Fear is the main point of Batman Begins. Dread has struck Gotham, thanks to the criminal gangs sanctioned by mobster Falcone (Wilkinson), but also from outside attacks by criminal masterminds. Gotham has never looked quite so dark, decaying and dreadful – not even in Tim Burton’s perfectly fine but still kid-level interpretations. Here, it looks like a place that has had fear stuffed down its throat, and in a post-9/11 world, Gotham could be New York or any other big city confronted with its own demons.

To combat that fear comes a dark figure looming in the shadows. When Batman swoops across the skyline, even normal citizens cower: that’s an unintentional by-product of his chosen path. In the end, Batman becomes a victim of his own new identity: he is fated to induce fear in others, all the time moving further and further from knowing who Bruce Wayne really is. Kinda literary for a summer movie, yes?
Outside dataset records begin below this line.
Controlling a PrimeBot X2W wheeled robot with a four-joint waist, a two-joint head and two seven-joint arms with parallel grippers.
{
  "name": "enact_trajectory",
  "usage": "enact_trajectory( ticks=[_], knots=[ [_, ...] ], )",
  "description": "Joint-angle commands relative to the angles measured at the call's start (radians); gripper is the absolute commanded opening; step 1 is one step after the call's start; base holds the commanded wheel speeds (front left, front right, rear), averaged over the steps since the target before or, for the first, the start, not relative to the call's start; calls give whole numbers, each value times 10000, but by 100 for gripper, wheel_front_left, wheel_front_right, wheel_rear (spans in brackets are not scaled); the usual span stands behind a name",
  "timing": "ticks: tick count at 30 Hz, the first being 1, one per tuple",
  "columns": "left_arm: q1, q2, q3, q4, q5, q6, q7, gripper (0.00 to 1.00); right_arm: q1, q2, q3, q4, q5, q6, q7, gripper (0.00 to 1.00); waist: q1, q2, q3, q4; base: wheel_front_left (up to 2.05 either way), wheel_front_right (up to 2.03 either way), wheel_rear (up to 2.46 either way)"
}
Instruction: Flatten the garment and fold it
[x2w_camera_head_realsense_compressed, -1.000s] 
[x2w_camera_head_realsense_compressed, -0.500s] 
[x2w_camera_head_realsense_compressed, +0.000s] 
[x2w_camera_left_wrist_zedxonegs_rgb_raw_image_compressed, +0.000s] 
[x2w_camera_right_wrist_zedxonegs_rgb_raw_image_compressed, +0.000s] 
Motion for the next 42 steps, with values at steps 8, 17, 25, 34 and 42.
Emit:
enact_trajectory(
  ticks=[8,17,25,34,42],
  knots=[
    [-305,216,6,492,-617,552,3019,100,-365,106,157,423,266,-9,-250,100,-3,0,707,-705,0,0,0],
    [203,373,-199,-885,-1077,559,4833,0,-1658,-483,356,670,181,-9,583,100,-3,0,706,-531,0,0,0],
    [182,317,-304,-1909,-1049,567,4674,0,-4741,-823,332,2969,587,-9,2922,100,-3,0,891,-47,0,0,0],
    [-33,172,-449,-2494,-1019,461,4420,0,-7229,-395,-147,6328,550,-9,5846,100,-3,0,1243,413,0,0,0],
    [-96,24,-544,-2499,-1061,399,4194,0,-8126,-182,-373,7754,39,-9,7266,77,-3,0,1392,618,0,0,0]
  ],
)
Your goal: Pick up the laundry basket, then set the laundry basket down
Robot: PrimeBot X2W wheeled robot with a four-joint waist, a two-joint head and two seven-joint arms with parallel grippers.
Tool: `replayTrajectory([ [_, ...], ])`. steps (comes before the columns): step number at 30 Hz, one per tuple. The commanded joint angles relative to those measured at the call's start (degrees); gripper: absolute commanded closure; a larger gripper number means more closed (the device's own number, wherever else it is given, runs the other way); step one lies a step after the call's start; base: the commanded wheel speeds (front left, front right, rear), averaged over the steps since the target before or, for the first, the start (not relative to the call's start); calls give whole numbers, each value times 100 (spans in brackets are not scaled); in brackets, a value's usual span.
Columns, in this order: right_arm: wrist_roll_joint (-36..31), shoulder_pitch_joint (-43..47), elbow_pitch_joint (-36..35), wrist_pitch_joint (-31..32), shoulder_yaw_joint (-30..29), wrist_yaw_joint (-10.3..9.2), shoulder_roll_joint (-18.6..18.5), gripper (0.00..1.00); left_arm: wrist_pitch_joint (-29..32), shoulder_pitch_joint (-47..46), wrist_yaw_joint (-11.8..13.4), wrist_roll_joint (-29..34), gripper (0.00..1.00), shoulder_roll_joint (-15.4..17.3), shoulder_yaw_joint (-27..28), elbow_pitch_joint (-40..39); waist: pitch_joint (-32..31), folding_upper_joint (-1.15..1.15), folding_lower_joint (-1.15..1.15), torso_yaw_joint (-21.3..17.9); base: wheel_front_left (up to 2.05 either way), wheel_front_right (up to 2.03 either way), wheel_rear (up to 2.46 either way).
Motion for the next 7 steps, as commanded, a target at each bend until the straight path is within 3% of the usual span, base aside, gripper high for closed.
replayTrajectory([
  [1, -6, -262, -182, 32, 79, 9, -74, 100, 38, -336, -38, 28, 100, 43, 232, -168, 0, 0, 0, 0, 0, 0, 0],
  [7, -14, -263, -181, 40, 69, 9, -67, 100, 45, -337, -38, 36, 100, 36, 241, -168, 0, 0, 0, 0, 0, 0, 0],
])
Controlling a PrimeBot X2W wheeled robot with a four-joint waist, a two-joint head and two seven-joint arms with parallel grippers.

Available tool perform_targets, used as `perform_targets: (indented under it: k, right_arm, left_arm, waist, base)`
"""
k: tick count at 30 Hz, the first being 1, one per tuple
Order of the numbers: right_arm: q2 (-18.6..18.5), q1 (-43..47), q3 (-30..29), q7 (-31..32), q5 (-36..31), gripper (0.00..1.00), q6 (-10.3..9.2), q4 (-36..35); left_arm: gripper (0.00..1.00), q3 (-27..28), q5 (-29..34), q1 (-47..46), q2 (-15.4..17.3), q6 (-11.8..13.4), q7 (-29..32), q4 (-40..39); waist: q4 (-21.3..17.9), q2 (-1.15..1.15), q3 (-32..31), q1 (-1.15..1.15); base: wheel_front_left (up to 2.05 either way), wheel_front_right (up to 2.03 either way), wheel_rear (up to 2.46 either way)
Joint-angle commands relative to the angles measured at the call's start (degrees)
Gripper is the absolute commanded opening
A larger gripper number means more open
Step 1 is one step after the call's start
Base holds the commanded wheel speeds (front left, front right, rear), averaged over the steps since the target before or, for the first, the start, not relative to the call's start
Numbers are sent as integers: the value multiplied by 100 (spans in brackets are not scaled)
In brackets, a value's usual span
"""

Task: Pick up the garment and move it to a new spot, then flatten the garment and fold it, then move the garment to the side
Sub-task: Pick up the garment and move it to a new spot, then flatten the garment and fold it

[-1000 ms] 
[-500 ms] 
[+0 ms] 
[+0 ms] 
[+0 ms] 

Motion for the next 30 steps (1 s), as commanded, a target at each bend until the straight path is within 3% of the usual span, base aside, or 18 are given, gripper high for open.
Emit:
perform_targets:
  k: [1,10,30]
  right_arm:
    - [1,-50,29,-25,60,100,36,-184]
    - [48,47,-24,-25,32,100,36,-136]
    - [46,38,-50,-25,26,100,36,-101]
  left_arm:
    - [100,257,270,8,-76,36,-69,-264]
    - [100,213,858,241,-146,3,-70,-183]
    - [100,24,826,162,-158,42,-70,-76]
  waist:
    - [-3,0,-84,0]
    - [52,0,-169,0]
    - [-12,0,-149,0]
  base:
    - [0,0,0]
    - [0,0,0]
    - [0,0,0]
This is the setup for what promises to be a rewarding new era in the Batman franchise. No, "franchise" is the wrong word, because that word is associated with product and merchandise. This is a few steps closer to art. And who knows? Maybe this Batman series can tap into and transmit the power of more graphic novels to the big screen. After all, Hollywood has long been bereft of ideas; why not go to the best "literary" sources, if you’re going to make comic book movies anyway?